Erling turned on her re-entry to the treatment room. ‘Can you tell how Sam died?’
‘It’ll take a postmortem to determine that for certain.’ She gave the stock answer.
‘But you have an idea?’
‘There’s evidence of a blunt-force trauma to the back of the skull.’
‘He fell on the causeway and hit his head?’
‘Maybe.’
Erling went quiet, appreciating he was putting her on the spot. Dr MacLeod wasn’t a forensic pathologist and wasn’t conducting a postmortem. She was there to strip forensic evidence from the body.
‘I found this,’ she said. ‘In the rock pool where his body lay.’ She held up a bag.
Through the plastic he saw a metal object. Studying it, he realized what it might be.
‘A sweetheart badge?’ he said, trying to imagine why Sam would have such an object on his person.
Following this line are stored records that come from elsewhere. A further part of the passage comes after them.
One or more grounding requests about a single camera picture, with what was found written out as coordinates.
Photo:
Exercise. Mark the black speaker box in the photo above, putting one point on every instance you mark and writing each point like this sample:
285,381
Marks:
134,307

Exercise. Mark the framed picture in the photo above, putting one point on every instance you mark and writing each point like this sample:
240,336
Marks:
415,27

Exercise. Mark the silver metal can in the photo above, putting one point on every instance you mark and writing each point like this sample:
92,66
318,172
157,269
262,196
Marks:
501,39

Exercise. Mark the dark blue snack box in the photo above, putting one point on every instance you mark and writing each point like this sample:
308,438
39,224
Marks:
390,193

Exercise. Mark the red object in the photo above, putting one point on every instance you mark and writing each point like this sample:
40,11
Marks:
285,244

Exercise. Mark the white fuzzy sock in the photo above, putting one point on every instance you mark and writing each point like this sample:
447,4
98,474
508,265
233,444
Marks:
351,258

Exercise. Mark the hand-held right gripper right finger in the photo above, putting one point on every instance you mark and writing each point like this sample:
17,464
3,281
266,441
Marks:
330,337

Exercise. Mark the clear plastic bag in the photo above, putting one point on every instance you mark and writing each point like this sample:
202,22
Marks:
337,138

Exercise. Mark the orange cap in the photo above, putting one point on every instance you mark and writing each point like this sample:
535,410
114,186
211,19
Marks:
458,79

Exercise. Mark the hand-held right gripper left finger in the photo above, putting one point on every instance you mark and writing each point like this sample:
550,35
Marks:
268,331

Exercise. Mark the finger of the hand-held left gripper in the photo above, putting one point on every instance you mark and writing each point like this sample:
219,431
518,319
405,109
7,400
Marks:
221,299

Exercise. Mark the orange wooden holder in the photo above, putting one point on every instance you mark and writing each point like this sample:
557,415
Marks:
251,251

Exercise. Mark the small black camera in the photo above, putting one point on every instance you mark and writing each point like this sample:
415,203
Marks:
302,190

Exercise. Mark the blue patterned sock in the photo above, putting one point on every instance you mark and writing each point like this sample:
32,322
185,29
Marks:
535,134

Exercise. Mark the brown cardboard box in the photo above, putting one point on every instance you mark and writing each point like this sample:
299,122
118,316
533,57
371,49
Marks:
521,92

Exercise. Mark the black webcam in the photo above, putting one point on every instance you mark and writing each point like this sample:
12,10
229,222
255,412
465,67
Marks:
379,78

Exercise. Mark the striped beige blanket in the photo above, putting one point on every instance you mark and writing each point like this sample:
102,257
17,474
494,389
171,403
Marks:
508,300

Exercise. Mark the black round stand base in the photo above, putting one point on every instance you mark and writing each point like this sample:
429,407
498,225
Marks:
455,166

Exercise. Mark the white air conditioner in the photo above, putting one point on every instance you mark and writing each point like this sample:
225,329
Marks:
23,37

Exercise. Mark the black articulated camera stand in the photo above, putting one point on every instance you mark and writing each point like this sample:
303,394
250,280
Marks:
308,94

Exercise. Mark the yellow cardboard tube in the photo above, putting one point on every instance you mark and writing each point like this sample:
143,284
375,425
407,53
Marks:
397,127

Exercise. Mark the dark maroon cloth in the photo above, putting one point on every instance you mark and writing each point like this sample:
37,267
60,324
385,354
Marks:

‘There’s a pair of initials,’ she said.
‘What are they?’ As he posed the question, Erling realized he was worried what her answer might be.
36
Magnus had been dozing in one of the Orkney chairs when the mobile rang. Startled into sudden wakefulness, he was puzzled as to where he was for a moment, surrounded as he was by an image of the past.
His shock at the news of Sam’s death had been followed by a deep disquiet, and the realization that though Sam had been afraid for the girl, it may have been his own death he’d been forewarned of. Magnus’s investigation of the second sight had unearthed many similar stories, but he hadn’t wanted Sam to feature in one of them.
He’d immediately asked McNab if he might help in any way.
McNab had answered no, then amended that somewhat. ‘Can you take another look around Sam’s place?’
‘What am I looking for?’
There was a pause, then McNab said, ‘I never thought he was being completely straight about the business of the cold case. And Rhona found a sweetheart brooch with the body, a replica of the one in the grave, only this time it had the initials EF and BH on it.’